= Activity =
Among the lines below, copy exactly those from the one with "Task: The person" through the one with "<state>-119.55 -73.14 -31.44", counting both ends.

= Working data =
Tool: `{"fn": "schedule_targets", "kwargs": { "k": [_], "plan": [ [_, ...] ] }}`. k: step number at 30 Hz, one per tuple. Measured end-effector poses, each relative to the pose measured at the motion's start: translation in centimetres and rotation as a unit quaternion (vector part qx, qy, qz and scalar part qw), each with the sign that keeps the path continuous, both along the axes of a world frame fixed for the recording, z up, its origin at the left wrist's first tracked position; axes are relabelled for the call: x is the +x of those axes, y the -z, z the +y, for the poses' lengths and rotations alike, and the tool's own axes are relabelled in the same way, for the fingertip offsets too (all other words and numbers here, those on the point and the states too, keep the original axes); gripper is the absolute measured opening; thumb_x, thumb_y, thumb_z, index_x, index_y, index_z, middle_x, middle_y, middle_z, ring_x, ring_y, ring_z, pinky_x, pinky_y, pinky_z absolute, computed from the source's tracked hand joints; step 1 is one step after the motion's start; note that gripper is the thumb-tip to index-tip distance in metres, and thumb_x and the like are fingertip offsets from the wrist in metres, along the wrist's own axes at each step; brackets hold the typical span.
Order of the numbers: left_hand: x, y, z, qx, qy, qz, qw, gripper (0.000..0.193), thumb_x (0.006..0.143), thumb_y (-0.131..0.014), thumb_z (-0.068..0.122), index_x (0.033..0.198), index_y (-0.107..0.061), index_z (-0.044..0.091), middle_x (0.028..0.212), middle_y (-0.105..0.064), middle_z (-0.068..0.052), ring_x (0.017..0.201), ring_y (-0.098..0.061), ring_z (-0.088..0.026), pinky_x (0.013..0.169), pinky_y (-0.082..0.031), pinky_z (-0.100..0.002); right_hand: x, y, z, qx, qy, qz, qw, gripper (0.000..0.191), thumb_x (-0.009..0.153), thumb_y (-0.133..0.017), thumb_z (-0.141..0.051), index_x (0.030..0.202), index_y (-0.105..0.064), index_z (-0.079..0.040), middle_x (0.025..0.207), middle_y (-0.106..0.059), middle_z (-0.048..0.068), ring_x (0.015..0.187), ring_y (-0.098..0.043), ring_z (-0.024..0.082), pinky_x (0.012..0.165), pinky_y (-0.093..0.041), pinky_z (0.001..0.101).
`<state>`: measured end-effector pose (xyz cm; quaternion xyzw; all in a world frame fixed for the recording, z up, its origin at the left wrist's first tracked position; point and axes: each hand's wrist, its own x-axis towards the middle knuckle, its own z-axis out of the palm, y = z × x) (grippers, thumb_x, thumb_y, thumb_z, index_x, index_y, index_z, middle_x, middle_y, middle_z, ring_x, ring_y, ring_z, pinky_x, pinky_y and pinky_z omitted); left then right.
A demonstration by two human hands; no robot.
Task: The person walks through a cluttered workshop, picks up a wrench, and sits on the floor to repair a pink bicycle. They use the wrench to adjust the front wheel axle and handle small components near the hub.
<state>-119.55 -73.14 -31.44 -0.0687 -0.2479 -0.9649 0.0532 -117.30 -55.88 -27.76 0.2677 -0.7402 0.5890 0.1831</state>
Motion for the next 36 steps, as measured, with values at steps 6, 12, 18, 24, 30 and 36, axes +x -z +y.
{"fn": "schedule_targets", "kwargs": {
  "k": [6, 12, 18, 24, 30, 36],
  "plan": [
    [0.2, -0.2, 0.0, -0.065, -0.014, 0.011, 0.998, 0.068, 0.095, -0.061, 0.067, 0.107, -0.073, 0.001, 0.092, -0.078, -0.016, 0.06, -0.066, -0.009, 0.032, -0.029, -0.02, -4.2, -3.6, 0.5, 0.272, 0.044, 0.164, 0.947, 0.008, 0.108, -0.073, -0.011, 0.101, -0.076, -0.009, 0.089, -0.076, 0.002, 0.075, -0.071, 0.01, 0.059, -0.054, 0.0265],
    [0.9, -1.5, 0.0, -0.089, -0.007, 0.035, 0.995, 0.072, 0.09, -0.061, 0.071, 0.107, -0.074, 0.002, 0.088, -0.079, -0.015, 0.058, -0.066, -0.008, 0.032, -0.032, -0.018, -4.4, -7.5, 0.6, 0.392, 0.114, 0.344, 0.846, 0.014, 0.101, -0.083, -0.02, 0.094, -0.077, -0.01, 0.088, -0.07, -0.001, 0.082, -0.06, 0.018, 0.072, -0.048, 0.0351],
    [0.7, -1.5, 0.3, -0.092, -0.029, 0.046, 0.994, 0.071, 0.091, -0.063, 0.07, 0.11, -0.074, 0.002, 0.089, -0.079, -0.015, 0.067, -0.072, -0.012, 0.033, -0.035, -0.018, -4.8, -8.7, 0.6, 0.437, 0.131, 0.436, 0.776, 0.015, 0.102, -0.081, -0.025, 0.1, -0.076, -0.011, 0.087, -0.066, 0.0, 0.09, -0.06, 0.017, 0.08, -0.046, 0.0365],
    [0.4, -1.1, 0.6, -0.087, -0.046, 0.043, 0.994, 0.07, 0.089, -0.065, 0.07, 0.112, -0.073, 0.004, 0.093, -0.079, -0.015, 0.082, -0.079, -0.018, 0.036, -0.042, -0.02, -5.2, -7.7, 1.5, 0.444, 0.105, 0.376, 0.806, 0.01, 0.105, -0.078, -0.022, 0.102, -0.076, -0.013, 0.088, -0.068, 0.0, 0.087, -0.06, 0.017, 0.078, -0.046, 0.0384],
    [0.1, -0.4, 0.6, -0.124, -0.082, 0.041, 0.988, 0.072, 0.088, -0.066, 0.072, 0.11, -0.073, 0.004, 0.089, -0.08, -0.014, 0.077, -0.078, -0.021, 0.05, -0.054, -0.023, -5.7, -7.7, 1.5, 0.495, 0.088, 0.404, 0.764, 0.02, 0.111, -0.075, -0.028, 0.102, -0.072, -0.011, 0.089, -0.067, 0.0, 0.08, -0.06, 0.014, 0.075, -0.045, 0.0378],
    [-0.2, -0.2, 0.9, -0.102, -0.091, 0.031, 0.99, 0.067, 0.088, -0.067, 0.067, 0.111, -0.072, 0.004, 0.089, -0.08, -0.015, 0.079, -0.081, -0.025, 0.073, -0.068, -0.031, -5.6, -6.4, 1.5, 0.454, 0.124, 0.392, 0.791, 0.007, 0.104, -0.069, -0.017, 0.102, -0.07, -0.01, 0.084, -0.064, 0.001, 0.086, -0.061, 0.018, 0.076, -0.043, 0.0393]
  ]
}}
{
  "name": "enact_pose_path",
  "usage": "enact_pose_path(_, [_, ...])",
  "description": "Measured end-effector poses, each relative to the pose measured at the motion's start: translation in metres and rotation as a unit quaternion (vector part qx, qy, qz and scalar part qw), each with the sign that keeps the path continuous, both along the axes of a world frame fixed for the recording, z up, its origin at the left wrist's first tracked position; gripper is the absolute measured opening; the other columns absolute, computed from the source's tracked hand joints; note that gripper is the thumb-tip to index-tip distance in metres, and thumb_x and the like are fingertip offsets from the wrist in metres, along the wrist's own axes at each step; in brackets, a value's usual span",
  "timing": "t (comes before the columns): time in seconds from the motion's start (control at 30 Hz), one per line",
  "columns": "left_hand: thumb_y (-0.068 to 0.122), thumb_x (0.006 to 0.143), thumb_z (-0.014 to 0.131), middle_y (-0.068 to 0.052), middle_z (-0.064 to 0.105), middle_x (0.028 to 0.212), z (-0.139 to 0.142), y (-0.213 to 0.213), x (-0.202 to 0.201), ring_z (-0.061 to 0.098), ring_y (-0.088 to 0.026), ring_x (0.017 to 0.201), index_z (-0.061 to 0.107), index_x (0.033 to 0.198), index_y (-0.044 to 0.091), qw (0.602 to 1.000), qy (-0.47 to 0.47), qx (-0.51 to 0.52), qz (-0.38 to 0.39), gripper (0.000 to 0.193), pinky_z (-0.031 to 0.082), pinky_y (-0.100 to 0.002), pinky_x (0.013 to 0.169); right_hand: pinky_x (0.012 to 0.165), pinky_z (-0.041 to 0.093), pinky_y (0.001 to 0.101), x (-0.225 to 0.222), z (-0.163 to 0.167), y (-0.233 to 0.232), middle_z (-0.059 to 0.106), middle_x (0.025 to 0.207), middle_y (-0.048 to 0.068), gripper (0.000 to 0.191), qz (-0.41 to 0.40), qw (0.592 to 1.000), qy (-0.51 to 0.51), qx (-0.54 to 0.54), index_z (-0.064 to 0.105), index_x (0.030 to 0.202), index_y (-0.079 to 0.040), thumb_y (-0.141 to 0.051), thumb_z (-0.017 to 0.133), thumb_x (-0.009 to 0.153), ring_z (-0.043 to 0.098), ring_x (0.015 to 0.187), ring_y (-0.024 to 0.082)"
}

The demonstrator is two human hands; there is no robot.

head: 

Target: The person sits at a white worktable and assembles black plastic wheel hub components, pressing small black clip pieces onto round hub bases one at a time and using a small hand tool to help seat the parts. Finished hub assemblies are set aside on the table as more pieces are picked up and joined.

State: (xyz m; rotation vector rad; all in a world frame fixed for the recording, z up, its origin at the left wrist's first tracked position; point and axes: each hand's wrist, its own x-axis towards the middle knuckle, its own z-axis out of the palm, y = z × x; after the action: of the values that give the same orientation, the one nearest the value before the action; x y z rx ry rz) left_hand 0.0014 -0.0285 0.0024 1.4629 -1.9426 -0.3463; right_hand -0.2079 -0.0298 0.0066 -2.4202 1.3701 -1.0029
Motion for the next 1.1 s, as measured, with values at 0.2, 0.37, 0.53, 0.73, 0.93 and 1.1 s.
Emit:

= Solved exercise =
Task: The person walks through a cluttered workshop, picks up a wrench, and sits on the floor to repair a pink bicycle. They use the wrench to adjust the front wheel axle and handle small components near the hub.
<state>-119.55 -73.14 -31.44 -0.0687 -0.2479 -0.9649 0.0532 -117.30 -55.88 -27.76 0.2677 -0.7402 0.5890 0.1831</state>

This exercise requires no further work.